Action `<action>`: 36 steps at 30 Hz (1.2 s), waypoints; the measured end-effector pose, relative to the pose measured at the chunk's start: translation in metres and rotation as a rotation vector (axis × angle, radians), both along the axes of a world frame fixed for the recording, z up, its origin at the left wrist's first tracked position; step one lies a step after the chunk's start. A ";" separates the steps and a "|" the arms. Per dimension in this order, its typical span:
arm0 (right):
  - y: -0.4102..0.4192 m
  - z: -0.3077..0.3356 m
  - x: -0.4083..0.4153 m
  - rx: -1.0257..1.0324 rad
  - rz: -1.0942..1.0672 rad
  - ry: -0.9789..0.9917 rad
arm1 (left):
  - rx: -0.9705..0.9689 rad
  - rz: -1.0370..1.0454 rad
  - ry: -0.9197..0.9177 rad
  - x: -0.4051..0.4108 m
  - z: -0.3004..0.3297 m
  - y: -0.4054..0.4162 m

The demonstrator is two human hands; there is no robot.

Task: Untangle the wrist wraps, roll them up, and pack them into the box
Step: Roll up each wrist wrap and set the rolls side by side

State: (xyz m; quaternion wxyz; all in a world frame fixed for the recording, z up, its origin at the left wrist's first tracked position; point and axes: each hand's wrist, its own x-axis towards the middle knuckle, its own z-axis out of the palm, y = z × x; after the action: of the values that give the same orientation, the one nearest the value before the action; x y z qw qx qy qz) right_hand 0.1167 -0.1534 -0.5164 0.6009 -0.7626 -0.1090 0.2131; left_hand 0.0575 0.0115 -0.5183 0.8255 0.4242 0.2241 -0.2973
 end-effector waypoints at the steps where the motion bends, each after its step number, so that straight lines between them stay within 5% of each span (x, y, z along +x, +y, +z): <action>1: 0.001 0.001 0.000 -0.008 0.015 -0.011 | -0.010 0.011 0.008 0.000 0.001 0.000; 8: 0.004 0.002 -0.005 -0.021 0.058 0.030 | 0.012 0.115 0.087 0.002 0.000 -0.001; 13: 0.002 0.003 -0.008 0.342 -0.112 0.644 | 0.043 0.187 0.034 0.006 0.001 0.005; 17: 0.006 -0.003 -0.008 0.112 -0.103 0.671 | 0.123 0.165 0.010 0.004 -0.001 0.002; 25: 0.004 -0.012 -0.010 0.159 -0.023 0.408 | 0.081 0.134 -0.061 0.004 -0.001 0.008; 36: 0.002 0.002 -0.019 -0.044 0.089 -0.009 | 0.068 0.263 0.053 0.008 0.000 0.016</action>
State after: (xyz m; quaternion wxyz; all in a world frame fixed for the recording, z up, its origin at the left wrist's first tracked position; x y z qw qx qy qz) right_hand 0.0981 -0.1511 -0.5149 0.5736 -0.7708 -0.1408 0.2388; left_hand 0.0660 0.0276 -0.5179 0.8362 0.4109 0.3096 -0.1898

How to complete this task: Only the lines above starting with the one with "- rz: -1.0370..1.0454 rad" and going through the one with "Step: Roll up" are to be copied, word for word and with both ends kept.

Response to the task:
  - rz: -1.0370..1.0454 rad
  - ry: -0.9197..0.9177 rad
  - x: -0.4051..0.4108 m
  - z: -0.3004..0.3297 m
  - y: -0.4054..0.4162 m

The demonstrator is two human hands; there is no robot.

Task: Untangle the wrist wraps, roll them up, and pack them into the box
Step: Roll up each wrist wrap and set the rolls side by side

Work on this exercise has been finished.